Treatment (vorinostat)

Arm Description

Patients receive oral suberoylanilide hydroxamic acid once daily on days 1-14. Courses repeat every 21 days in the absence of disease progression or unacceptable toxicity.

Outcomes

Primary Outcome Measures

Response Per RECIST Criteria
Per Response Evaluation Criteria In Solid Tumors and assessed by CT: Complete Response(CR), Disappearance of all target lesions; Partial Response(PR),>=30% decrease in the sum of the longest diameter of target lesions; Overall Response(OR) = CR + PR.
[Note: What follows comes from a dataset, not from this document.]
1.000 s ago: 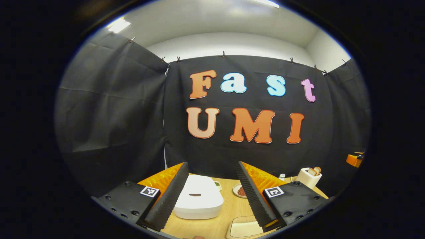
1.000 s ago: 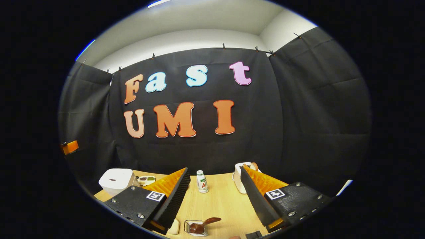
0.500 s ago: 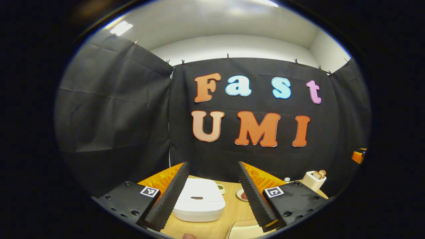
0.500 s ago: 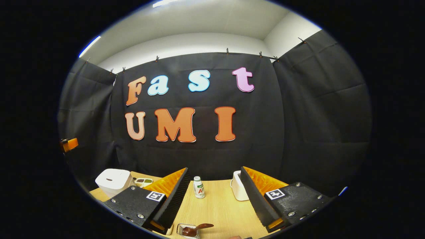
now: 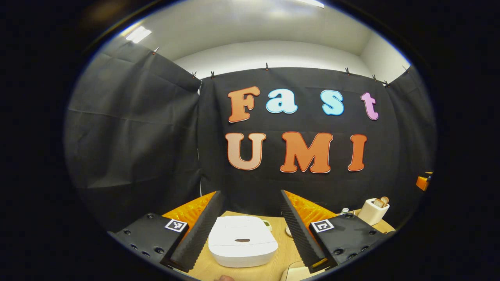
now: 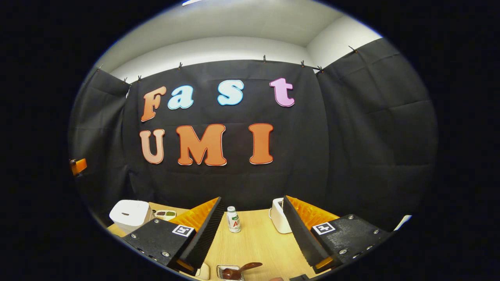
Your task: Close the left gripper, press the button to open the rice cooker; take a wooden spoon from the chopstick holder with the right hand, scoop a spoonful of rice and pour it into the rice cooker, then put the wooden spoon back into the chopstick holder.
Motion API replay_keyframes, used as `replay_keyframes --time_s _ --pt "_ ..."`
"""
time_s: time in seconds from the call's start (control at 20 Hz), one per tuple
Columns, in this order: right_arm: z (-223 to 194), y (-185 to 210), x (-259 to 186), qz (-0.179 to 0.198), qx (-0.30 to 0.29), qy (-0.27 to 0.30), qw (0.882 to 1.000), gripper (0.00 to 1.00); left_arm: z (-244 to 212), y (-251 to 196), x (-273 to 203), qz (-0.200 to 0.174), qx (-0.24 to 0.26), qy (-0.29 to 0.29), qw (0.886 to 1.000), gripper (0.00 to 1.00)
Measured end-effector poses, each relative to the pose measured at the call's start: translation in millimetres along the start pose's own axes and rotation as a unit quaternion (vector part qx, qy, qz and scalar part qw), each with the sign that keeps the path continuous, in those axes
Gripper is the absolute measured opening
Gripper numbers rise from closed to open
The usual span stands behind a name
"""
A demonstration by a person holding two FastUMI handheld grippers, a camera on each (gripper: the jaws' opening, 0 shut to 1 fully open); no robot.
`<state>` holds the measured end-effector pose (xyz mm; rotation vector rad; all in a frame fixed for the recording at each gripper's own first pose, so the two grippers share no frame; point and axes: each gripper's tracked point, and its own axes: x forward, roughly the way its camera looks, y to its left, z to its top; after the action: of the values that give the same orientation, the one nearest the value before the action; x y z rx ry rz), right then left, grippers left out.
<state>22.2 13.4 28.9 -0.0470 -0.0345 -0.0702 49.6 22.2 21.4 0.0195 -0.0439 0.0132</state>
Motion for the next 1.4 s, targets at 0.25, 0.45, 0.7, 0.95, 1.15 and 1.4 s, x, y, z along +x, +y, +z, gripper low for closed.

Secondary Outcome Measures

Time to Progression
Time to progression per Response Evaluation Criteria In Solid Tumors and assessed by CT: Complete Response(CR), Disappearance of all target lesions; Partial Response(PR),>=30% decrease in the sum of the longest diameter of target lesions; Overall Response(OR) = CR + PR.
Overall Survial
Overall survial of subjects from the start of treatment to the time of death
Toxicity
Number of participants experiencing adverse events possibly related to SAHA from first dose of treatment until 30 days from the last dose of treatment.

Full Information

First Posted
August 29, 2005
Last Updated
January 3, 2018
Sponsor
National Cancer Institute (NCI)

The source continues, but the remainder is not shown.